Pacientes hospitalizados em Niterói passam a ter garantido por lei o direito à assistência religiosa durante a internação. A medida, válida para instituições públicas e privadas, prevê penalidades para aquelas que impedirem, sem justificativa adequada, o exercício de fé por parte dos pacientes.
A Lei Municipal nº 4.140, sancionada pelo prefeito e publicada nesta terça-feira (16), assegura o acesso de representantes religiosos aos internados, desde que haja solicitação ou aprovação de quem está sob cuidado, seja o próprio paciente ou seus familiares. A norma reforça que o atendimento religioso deve respeitar a dignidade, a privacidade e as condições sanitárias das unidades de saúde.
De acordo com a legislação, as atividades religiosas deverão ocorrer preferencialmente durante o horário de visitas. Em casos de emergência ou risco de morte, rituais como a extrema unção podem ser realizados fora do horário habitual.

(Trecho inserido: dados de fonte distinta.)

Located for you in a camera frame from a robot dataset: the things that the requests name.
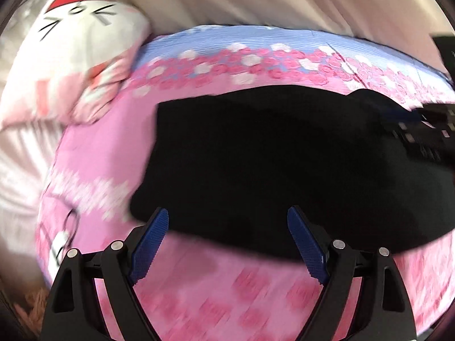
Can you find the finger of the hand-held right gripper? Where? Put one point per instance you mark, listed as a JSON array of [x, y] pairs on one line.
[[423, 142], [439, 109]]

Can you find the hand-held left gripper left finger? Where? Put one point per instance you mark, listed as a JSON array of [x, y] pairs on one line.
[[151, 245]]

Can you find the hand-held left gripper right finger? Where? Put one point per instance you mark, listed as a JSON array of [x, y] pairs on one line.
[[307, 245]]

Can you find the black pants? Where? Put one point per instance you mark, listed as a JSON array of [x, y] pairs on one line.
[[256, 163]]

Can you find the pink floral blanket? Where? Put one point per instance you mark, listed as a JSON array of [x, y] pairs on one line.
[[106, 156]]

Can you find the brown shaggy rug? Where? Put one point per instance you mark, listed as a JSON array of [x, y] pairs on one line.
[[30, 312]]

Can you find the pale pink satin sheet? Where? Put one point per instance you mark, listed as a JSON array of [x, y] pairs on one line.
[[25, 177]]

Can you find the white cat print pillow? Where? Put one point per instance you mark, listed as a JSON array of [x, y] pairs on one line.
[[71, 49]]

Cerimônias coletivas deverão ocorrer em espaços designados por cada hospital ou clínica, com o uso de instrumentos musicais proibido, salvo autorização prévia da administração.
A nova norma também prevê a suspensão momentânea do atendimento religioso no momento de procedimentos médicos urgentes, cirurgias ou durante a realização de procedimentos de assepsia, priorizando a atenção à saúde do paciente nesse período. As instituições que descumprirem as regras poderão ser penalizadas com advertências e multas, estas últimas destinadas ao Fundo Municipal de Saúde de Niterói.
Por fim, as unidades de saúde deverão expor de forma visível informações que garantam o direito à assistência religiosa, reforçando o acesso a essa prática no ambiente hospitalar. Segundo o autor da proposta, a legislação reforça direitos já previstos na Constituição Federal e na legislação federal que regula a assistência religiosa em hospitais. A norma também menciona o reconhecimento mundial da importância do acolhimento espiritual como parte do cuidado integral à saúde, especialmente em momentos de vulnerabilidade física e emocional.